In 2017, the Commission raided three French supermarkets—Casino, Intermarché, and Les Mousquetaires—over suspected infringement of Article 101 TFEU. The three supermarkets each appealed the inspection decisions and presented three broad categories of arguments:[1] First, all three unsuccessfully argued that the Commission’s investigatory powers breached their rights to effective remedies and their rights of defense. Second, Les Mousquetaires challenged the Commission’s seizure of data relating to employees’ private lives and the refusal to delete such data. While accepting the existence of rights attached to private data, the General Court held the challenge itself was inadmissible. Third, all three appellants claimed that the dawn raids were not based on sufficient evidence—a claim the General Court partially upheld.

Pleas of illegality.
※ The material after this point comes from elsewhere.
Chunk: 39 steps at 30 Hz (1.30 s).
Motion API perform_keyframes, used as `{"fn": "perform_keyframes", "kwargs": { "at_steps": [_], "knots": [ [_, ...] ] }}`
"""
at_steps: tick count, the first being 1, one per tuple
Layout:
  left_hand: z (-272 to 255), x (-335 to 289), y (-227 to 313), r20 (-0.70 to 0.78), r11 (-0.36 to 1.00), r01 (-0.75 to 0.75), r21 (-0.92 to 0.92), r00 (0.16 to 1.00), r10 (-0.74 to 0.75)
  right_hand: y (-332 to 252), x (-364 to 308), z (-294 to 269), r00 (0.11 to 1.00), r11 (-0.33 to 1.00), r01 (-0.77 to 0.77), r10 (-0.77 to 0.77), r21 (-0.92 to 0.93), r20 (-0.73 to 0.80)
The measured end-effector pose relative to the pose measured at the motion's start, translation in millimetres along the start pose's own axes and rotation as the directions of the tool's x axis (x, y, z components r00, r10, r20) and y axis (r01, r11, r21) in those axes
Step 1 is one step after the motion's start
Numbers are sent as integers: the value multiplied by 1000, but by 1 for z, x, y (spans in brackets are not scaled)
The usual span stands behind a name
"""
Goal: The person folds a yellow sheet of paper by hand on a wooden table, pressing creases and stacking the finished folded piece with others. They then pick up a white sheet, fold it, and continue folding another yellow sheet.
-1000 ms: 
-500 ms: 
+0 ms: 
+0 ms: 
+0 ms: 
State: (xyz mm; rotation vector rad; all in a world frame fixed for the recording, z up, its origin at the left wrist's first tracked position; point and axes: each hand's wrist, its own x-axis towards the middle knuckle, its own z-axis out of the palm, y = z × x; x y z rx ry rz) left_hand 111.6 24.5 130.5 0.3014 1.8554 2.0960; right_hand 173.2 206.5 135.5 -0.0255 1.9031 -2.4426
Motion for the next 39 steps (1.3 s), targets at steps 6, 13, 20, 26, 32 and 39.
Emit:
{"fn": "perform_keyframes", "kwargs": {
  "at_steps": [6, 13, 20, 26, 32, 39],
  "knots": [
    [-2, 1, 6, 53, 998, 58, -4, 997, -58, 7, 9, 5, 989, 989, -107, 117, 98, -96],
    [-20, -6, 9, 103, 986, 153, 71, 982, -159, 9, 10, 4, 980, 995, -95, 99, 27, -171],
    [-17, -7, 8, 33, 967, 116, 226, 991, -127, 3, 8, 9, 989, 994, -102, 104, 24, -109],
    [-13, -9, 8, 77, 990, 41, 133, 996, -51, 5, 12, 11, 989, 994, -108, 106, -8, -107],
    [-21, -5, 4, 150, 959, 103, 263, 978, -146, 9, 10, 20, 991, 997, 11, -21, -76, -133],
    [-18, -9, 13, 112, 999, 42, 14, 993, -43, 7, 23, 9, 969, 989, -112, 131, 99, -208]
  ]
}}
All three supermarkets claimed the application of Article 20(1) (concerning the Commission’s power to carry out inspections) and Article 20(4) (concerning undertakings’ obligations to comply with decision-ordered inspections) of Regulation No. 1/2003 breached their right to an effective remedy. The supermarkets reasoned that their ability to appeal an inspection was uncertain, unavailable within a reasonable timeframe, and in breach of the principle of equality of arms and the right of defense as they could not access the evidence available to the Commission. The General Court rejected these claims.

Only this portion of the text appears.